Portfolio
Projects
Academic, hackathon, and hobby projects spanning quantum computing, quantum information science, and machine learning.

MM-HSD: Multi-Modal Hate Speech Detection in Videos
Published at ACM Multimedia 2025 (originating as an EPFL Deep Learning course project, selected from 50 groups for publication support). A multi-modal model integrating video, audio and text via Cross-Modal Attention; reaches state-of-the-art M-F1 0.874 on the HateMM dataset.

Fine-Tuned RNA Language Models for Branch Point Prediction
Research paper accepted at the ICLR 2025 MLGenX and AI4NA workshops (EPFL Machine Learning course). Fine-tuned and evaluated multiple RNA language models for intronic branch-point prediction, achieving state-of-the-art performance.

Circuit Knitting and Tensor Networks for Quantum Simulation
Semester project at the Computational Quantum Science Lab, EPFL (supervised by Prof. Giuseppe Carleo). Integrated circuit knitting and tensor-network methods to tackle the simulation of strongly correlated quantum systems on NISQ devices.

Machine Learning for Wigner Negativity Classification
Summer research at the Quantum Information and Computation Lab, EPFL (supervised by Prof. Zoë Holmes). Developed ML approaches (Neural Networks, Gaussian Processes) to classify Wigner negativity in continuous-variable quantum systems, reaching up to 95% accuracy on cat and coherent states.

Computational Analysis of Matchgate Circuits
Semester project at SMILS Lab, EPFL (supervised by Prof. Nicolas Macris). Analysed the computational complexity of classically simulating matchgate circuits and evaluated techniques to simulate fermionic quadratic Hamiltonians in polynomial time.

ETH Quantum Hackathon: Quantinuum Challenge
Achieved 2nd place implementing the Heyfron-Campbell "normal form" of arbitrary quantum circuits, a technique useful for reducing T-gate count in quantum compilation.

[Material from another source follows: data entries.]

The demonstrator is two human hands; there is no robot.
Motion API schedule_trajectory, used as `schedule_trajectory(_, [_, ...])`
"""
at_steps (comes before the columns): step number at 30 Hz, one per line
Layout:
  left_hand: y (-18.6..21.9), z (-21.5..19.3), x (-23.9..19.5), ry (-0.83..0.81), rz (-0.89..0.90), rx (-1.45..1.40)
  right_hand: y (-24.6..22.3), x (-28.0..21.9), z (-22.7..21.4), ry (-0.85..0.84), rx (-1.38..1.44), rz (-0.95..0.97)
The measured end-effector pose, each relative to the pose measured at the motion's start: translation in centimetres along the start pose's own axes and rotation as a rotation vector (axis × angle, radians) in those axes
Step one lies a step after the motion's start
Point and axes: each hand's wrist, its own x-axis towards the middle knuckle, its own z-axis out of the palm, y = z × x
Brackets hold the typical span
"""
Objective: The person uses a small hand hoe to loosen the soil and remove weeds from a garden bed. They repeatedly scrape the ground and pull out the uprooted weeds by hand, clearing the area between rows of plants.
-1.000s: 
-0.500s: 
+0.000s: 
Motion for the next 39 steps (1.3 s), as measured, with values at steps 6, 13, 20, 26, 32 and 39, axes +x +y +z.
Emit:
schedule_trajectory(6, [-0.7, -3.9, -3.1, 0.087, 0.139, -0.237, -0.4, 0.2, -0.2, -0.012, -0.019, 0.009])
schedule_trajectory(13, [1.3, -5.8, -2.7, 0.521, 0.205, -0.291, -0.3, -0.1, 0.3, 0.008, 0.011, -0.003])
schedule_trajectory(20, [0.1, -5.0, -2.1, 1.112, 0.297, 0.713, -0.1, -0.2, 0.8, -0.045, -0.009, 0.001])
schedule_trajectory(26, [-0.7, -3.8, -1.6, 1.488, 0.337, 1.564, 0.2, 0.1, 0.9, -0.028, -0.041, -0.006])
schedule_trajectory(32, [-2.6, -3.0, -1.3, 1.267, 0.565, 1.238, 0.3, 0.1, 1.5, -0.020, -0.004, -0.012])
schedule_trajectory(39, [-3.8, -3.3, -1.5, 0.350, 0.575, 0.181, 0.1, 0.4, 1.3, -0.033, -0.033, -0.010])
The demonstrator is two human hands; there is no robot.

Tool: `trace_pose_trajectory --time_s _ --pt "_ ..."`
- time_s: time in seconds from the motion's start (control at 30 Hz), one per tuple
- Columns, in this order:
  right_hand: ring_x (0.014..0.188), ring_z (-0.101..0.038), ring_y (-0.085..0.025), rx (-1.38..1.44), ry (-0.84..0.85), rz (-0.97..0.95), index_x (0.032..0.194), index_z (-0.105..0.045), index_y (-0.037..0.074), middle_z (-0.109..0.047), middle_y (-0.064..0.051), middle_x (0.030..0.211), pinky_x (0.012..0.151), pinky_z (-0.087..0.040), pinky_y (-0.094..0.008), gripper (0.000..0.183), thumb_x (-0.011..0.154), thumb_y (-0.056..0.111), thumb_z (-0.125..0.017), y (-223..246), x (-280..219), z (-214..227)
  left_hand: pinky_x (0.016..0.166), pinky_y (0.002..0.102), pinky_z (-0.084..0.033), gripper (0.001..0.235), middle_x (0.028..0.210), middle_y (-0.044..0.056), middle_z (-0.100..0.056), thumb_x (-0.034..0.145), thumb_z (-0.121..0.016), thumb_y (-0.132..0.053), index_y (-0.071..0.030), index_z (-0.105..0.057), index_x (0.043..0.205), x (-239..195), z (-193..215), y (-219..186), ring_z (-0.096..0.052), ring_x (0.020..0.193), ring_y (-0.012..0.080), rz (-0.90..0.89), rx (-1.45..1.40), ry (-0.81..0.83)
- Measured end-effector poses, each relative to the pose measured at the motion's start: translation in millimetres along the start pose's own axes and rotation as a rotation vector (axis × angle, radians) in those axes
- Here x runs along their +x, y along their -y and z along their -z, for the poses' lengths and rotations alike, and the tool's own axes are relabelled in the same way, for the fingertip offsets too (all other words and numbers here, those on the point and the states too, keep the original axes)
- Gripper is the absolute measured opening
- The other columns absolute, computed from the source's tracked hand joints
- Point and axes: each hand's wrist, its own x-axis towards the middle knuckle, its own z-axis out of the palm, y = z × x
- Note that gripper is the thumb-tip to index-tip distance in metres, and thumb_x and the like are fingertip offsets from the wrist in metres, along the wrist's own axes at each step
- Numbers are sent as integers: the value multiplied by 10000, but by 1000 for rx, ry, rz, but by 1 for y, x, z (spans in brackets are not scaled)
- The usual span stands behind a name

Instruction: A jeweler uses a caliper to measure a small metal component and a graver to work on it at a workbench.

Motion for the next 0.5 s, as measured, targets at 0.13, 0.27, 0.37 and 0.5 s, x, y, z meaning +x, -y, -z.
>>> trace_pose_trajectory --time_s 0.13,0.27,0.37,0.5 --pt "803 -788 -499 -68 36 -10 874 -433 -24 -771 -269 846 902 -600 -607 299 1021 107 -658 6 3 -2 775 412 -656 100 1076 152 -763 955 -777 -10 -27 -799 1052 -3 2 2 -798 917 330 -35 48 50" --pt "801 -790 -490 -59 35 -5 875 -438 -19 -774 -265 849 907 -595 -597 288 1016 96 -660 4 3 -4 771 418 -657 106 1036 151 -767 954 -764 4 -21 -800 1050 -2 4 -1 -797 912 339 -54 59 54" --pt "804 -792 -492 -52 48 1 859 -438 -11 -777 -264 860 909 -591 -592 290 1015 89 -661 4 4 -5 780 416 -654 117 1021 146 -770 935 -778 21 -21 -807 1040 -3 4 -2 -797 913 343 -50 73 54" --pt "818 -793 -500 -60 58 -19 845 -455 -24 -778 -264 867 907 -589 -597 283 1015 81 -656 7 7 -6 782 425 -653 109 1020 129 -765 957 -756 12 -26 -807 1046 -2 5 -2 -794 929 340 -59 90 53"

AlHaQ: NYU Abu Dhabi Quantum Hackathon
Built a multi-modal ML model using Quantum Convolutional Neural Networks to classify fake-news tweets, and a QUBO model to rank Twitter feeds by "trustedness". Received a travel grant from EPFL's Quantum Science and Engineering Center.
Noise Thresholds for Classical Simulation of Gaussian Boson Sampling
BSc end-of-degree project at Imperial College London (supervised by Prof. Myungshik Kim). Determined, analytically and numerically, the noise thresholds for efficient classical simulation of Gaussian Boson Sampling, a candidate route to photonic quantum advantage.